Your instructions
Whenever "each" appears in a line, please copy that line from the data.

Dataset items
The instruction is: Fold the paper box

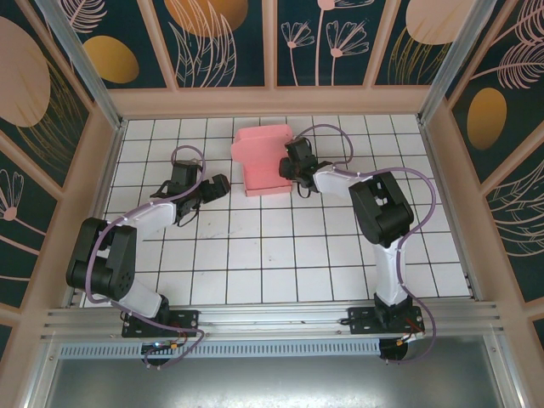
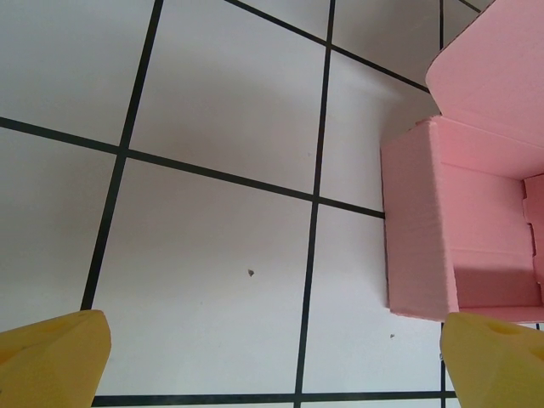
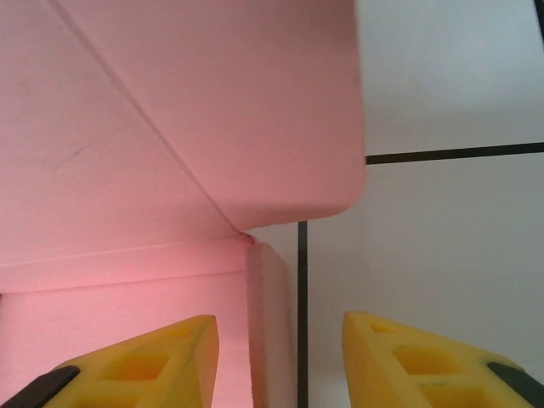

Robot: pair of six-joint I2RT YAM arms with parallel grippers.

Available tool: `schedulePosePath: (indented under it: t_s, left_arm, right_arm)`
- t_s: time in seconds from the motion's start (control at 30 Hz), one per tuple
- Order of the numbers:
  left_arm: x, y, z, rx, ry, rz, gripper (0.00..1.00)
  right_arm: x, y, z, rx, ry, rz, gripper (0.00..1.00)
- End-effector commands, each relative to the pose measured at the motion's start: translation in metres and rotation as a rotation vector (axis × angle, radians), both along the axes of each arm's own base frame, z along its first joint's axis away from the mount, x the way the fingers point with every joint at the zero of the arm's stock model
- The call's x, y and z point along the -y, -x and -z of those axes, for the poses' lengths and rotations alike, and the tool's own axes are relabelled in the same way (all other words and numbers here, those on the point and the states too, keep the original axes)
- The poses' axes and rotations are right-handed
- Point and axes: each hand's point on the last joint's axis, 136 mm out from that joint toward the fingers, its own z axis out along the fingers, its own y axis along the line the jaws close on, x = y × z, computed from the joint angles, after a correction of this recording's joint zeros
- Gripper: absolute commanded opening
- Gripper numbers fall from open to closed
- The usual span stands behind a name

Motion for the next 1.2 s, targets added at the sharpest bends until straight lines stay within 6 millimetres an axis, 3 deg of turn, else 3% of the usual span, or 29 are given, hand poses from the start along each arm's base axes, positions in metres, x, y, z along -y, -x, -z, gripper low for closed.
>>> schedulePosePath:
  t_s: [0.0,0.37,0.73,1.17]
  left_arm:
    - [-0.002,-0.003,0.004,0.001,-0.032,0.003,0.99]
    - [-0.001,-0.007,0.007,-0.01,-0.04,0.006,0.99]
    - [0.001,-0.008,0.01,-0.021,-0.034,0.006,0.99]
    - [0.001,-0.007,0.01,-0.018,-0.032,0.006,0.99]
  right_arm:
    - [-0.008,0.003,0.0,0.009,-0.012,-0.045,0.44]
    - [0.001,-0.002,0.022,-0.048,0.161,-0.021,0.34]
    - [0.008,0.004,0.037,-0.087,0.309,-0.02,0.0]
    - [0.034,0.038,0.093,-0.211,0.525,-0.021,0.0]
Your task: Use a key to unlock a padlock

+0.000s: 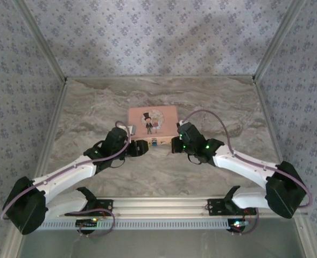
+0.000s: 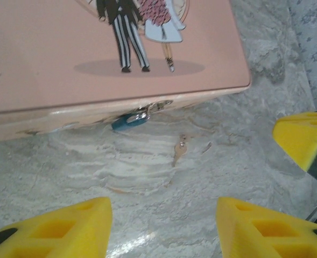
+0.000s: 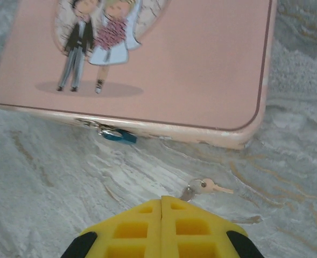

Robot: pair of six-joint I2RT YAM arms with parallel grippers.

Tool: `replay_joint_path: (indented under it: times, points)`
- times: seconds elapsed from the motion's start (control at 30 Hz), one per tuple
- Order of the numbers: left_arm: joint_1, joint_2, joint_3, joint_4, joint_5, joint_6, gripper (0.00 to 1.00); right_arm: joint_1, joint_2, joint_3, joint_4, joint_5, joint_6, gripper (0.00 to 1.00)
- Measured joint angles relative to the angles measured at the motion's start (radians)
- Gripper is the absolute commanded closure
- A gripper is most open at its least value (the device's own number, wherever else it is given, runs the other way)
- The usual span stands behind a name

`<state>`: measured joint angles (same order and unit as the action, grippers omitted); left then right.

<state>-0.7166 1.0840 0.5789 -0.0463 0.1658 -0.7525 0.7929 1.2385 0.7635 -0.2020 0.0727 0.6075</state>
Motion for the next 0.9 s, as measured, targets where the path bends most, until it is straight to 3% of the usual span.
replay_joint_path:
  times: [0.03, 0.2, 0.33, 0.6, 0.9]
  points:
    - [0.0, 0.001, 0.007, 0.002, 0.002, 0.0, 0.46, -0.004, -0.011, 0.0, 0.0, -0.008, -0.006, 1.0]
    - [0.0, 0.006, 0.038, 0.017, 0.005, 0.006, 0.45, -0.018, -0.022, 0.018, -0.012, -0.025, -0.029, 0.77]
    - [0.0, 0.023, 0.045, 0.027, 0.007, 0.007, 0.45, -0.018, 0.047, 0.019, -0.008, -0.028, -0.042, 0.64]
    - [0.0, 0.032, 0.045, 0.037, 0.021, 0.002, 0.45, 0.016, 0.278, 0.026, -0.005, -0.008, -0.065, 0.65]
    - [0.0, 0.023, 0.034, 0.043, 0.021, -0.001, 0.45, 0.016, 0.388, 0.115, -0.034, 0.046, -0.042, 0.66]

Answer
- End-effector commands, each relative to the pose measured at the motion's start: translation in metres and rotation as a rotation vector (axis × angle, radians), both along the axes of each arm's own base frame, z along its first joint's axis away from the mount, x the way the fingers point with every joint at the zero of the arm's stock model
- Point and axes: each hand's point on the last joint's axis, 136 mm out from that joint toward the fingers, its own z axis out along the fingers, its own y axis along the line the jaws close on, x = y × z, computed from the joint angles, after a correction of this recording's joint zeros
Motion for the next 1.2 s, targets added at the sharpest bends until straight lines stay within 6 millimetres an axis, 3 deg of turn, else 3% of the usual span, or 29 are given, hand poses from the start along each arm's base axes, positions in metres, x, y, z along -y, -x, -z, gripper low for closed.

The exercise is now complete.